How do you axiomatize topology via nets? Let $X$ be a set and let ${\mathcal N}$ be a collection of nets on $X.$
I've been told by several different people that ${\mathcal N}$ is the collection of convergent nets on $X$ with respect to some topology if and only if it satisfies some axioms.  I've also been told these axioms are not very pretty.
Once or twice I've tried to figure out what these axioms might be but never came up with anything very satisfying.  Of course one could just recode the usual axioms regarding open sets as statements about nets and then claim to have done the job.  But, come on, that's nothing to be proud of.
Has anyone seen topology axiomatized this way?  Does anyone remember the rules?
 A: (too long for a comment to Pete's answer)
Garrett Birkhoff was my Ph.D. advisor.  Let me provide a few remarks
of a historical nature.
From a 25-year-old Garrett Birkhoff we have: Abstract 355, "A new
definition of limit" Bull. Amer. Math. Soc. 41 (1935) 636.
(Received September 5, 1935)
According to the report of the meeting (Bull. Amer. Math. Soc. 42
(1936) 3) the paper was delivered at the AMS meeting in New York on
October 26, 1935.
In the abstract we find what would nowadays be called convergence
of a filter base.  (See also Definition 4 in Birkhoff's 1937 paper.)

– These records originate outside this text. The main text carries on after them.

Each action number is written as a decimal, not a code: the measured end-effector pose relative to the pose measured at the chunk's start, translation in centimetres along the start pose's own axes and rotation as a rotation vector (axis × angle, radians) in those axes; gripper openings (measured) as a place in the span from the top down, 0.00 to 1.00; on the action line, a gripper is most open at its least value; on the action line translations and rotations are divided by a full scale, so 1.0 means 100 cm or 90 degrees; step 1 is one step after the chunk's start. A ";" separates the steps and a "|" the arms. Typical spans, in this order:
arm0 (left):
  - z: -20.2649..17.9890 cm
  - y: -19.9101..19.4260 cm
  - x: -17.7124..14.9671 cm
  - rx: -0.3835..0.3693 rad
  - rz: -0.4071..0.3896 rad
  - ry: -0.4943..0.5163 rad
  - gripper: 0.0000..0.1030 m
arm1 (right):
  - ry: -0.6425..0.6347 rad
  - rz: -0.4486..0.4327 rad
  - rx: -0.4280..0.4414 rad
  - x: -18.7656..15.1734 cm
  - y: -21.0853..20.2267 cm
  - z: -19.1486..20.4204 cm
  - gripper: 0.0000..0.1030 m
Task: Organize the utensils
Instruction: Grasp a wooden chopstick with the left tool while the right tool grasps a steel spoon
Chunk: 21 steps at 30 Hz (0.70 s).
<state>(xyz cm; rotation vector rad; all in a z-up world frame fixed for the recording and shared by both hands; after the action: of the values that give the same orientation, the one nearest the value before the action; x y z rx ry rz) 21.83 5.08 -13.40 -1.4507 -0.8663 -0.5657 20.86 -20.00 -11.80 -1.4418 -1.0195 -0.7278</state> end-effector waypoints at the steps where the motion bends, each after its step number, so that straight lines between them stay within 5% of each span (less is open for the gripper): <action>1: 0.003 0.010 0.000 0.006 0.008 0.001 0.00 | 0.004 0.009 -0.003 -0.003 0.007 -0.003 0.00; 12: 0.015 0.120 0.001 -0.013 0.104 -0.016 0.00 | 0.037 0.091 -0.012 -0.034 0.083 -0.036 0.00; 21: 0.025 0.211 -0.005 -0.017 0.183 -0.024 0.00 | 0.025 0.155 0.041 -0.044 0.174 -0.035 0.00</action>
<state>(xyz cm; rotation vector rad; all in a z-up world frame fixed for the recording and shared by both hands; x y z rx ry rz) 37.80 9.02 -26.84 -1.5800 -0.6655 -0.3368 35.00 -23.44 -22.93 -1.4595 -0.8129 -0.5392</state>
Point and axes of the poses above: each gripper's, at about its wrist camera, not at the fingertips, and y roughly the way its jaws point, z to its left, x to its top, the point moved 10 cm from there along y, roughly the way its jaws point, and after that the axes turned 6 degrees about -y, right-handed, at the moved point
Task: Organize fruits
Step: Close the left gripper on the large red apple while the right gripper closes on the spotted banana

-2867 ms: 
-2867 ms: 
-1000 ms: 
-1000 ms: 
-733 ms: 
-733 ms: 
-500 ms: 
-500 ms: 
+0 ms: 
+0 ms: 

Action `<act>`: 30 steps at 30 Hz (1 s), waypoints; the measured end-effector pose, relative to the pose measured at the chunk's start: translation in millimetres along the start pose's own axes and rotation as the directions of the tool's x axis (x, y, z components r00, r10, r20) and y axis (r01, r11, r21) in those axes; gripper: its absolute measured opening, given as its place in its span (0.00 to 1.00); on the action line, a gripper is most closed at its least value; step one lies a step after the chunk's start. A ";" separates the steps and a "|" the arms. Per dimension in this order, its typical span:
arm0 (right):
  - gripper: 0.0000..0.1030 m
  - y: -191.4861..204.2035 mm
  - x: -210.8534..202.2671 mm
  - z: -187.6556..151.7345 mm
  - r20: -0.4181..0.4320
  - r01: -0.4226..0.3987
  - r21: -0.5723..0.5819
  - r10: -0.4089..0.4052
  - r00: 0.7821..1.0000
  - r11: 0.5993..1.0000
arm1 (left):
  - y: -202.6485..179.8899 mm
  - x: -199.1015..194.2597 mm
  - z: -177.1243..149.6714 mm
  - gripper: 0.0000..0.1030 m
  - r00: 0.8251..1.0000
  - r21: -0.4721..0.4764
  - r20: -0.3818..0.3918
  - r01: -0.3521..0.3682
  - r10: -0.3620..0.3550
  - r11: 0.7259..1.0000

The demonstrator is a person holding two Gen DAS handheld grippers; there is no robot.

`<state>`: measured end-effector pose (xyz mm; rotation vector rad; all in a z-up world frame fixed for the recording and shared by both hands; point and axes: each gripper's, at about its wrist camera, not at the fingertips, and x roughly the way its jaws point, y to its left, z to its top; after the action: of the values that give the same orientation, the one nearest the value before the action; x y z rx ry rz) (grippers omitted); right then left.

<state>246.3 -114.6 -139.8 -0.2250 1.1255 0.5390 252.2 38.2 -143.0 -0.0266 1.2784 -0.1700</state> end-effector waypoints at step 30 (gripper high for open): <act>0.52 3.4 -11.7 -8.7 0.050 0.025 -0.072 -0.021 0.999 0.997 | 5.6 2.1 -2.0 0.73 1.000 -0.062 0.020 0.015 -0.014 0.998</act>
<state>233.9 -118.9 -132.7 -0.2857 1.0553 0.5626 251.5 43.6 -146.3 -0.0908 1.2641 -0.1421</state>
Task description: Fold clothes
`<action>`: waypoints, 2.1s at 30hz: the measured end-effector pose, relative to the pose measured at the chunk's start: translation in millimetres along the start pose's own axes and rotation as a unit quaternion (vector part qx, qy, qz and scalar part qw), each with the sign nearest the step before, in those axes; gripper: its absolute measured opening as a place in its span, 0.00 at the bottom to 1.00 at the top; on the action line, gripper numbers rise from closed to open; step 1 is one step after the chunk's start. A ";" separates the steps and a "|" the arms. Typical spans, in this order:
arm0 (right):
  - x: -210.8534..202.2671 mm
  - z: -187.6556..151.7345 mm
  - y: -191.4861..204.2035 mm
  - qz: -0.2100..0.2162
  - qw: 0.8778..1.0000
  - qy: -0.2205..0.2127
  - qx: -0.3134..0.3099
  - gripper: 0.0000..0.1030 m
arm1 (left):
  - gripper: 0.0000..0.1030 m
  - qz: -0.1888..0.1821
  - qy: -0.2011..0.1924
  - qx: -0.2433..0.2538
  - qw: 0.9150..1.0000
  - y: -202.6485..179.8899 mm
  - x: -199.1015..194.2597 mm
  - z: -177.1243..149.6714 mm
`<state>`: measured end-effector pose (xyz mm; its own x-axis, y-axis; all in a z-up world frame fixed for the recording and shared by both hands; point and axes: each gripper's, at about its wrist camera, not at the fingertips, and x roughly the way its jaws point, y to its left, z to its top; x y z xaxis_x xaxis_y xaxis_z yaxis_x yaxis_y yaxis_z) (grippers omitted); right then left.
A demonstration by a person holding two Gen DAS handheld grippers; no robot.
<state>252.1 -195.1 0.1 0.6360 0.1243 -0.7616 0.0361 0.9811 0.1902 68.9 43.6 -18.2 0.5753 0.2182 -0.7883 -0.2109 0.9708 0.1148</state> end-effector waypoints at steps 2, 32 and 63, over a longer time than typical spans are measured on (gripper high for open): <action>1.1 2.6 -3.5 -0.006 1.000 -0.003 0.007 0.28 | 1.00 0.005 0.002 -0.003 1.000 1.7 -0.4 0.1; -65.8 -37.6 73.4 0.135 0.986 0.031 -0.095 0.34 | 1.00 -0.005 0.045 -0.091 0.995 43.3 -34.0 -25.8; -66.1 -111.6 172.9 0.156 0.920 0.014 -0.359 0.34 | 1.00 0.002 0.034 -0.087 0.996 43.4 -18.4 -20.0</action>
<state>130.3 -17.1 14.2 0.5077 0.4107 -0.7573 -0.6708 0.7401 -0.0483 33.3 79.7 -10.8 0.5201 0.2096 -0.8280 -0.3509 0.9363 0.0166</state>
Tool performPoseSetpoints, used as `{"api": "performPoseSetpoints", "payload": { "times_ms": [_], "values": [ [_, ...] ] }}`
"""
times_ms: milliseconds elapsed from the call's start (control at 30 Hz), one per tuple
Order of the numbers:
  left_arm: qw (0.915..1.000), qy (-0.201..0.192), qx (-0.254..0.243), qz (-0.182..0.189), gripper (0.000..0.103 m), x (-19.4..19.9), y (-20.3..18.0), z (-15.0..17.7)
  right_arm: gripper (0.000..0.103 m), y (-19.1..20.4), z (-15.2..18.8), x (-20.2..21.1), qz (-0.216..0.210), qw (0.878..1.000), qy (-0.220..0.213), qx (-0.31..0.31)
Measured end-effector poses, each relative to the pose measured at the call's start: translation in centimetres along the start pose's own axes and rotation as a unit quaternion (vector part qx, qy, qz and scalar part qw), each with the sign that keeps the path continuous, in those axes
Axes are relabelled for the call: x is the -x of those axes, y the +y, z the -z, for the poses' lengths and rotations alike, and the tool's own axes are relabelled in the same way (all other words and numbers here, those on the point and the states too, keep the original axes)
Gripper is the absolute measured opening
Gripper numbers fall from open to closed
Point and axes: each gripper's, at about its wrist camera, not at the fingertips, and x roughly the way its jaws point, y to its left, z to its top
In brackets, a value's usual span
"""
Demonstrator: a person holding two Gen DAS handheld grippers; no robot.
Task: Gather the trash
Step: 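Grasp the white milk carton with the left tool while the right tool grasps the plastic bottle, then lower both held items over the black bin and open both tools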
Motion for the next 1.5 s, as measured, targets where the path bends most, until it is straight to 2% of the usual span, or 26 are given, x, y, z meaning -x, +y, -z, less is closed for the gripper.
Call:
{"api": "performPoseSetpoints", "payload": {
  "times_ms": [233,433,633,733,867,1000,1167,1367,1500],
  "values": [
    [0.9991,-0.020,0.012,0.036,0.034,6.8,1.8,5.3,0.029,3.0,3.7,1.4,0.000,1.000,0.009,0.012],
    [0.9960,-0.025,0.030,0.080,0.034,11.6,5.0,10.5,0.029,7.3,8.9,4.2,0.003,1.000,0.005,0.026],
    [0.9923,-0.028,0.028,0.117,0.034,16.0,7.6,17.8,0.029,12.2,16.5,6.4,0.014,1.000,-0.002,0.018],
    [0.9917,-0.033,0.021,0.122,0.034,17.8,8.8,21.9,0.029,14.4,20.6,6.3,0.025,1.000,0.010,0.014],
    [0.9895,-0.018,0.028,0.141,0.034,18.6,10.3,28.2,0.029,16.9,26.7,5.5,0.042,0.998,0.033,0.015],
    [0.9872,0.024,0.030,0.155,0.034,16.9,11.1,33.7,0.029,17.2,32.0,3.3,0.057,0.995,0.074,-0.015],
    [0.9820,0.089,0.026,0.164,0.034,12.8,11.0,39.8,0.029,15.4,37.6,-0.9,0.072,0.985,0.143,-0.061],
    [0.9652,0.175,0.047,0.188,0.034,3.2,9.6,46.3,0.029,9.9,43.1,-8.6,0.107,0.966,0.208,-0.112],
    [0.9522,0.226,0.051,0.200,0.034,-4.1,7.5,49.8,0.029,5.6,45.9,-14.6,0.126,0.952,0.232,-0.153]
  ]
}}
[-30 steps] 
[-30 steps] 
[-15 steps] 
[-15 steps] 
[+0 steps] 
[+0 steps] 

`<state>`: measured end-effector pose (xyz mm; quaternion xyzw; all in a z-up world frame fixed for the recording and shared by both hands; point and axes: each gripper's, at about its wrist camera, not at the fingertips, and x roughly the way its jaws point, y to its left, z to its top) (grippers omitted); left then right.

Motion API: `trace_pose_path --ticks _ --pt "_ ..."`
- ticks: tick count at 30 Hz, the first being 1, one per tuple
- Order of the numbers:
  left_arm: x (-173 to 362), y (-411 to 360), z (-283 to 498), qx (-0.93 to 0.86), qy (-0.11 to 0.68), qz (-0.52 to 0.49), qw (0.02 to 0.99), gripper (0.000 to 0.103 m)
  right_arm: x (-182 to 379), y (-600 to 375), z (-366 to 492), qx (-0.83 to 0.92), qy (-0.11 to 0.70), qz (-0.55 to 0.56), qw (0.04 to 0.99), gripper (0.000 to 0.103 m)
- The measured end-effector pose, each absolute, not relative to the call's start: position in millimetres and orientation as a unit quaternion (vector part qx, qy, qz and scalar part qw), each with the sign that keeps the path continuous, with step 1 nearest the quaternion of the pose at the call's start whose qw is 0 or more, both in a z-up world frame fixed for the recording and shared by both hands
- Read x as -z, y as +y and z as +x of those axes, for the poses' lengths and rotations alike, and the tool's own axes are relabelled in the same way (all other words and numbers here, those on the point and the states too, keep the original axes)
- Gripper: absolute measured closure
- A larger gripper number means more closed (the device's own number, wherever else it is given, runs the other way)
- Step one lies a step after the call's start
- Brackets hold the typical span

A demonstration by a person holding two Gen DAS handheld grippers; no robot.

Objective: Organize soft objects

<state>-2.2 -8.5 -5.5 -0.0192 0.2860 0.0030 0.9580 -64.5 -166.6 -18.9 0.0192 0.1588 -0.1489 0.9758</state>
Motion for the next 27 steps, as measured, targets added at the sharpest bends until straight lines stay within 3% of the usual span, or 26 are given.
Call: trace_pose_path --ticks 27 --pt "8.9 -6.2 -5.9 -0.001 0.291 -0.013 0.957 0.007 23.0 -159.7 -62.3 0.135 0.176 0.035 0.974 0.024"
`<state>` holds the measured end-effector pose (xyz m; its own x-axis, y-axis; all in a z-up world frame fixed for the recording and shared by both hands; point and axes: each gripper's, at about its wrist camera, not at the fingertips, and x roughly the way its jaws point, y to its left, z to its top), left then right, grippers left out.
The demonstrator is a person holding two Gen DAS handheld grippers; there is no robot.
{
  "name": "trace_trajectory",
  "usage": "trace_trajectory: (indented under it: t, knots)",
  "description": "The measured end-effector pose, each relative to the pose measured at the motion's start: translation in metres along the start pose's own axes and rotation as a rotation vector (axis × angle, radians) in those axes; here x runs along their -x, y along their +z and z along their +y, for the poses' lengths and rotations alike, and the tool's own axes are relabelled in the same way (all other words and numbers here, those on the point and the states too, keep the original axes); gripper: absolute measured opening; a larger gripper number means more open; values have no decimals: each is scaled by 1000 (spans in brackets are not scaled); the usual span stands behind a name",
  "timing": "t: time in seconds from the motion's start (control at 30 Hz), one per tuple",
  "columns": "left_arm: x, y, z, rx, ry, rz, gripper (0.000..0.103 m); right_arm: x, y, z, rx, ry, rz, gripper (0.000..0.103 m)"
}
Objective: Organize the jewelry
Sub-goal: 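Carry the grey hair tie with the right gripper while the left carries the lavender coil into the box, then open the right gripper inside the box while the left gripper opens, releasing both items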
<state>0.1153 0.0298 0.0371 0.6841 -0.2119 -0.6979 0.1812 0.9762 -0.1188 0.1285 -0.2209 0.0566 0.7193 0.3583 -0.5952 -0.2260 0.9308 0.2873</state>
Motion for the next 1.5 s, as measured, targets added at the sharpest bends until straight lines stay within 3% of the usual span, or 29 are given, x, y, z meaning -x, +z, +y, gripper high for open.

Birkhoff remarked to me once that Bourbaki never acknowledged his
(Birkhoff's) priority.
It seems that some time after Birkhoff's talk, his father (G. D. Birkhoff)
remarked that it reminded him of a paper of Moore and Smith.  So
young Garrett read Moore and Smith, and in the end adopted their
system for the subsequent paper, calling it "Moore-Smith convergence
in general topology".  Since that Annals of Mathematics paper was
received April 27, 1936, one can only imagine young Garrett working
furiously for 6 months converting his previous filter-base material
into the Moore-Smith setting!
A: Yes.  This is given in Kelley's General Topology.  (Kelley was one of the main mathematicians who developed the theory of nets so that it would be useful in topology generally rather than just certain applications in analysis.)
In the section "Convergence Classes" at the end of Chapter 2 of his book, Kelley lists the following axioms for convergent nets in a topological space $X$
a) If $S$ is a net such that $S_n = s$ for each $n$ [i.e., a constant net], then $S$ converges to $s$.
b) If $S$ converges to $s$, so does each subnet.
c) If $S$ does not converge to $s$, then there is a subnet of $S$, no subnet of which converges to $s$.
d) (Theorem on iterated limits): Let $D$ be a directed set.  For each $m \in D$, let $E_m$ be a directed set, let $F$ be the product $D \times \prod_{m \in D} E_m$ and for $(m,f)$ in $F$ let $R(m,f) = (m,f(m))$.  If $S(m,n)$ is an element of $X$ for each $m \in D$ and $n \in E_m$ and $\lim_m \lim_n S(m,n) = s$, then $S \circ R$ converges to $s$.
He has previously shown that in any topological space, convergence of nets satisfies a) through d).  (The first three are easy; part d) is, I believe, an original result of his.)  In this section he proves the converse: given a set $S$ and a set $\mathcal{C}$ of pairs (net,point) satisfying the four axioms above, there exists a unique topology on $S$ such that a net $N$ converges to $s \in X$ iff $(N,s) \in \mathcal{C}$.
I have always found property d) to be unappealing bordering on completely opaque, but that's a purely personal statement.
Addendum: I would be very interested to know if anyone has ever put this characterization to any useful purpose.  A couple of years ago I decided to relearn general topology and write notes this time.  The flower of my efforts was an essay on convergence in topological spaces that seems to cover all the bases (especially, comparing nets and filters) more solidly than in any text I have seen.
http://alpha.math.uga.edu/~pete/convergence.pdf
But "even" in these notes I didn't talk about either the theorem on iterated limits or (consequently) Kelley's theorem above: I honestly just couldn't internalize it without putting a lot more thought into it.  But I've always felt/worried that there must be some insight and content there...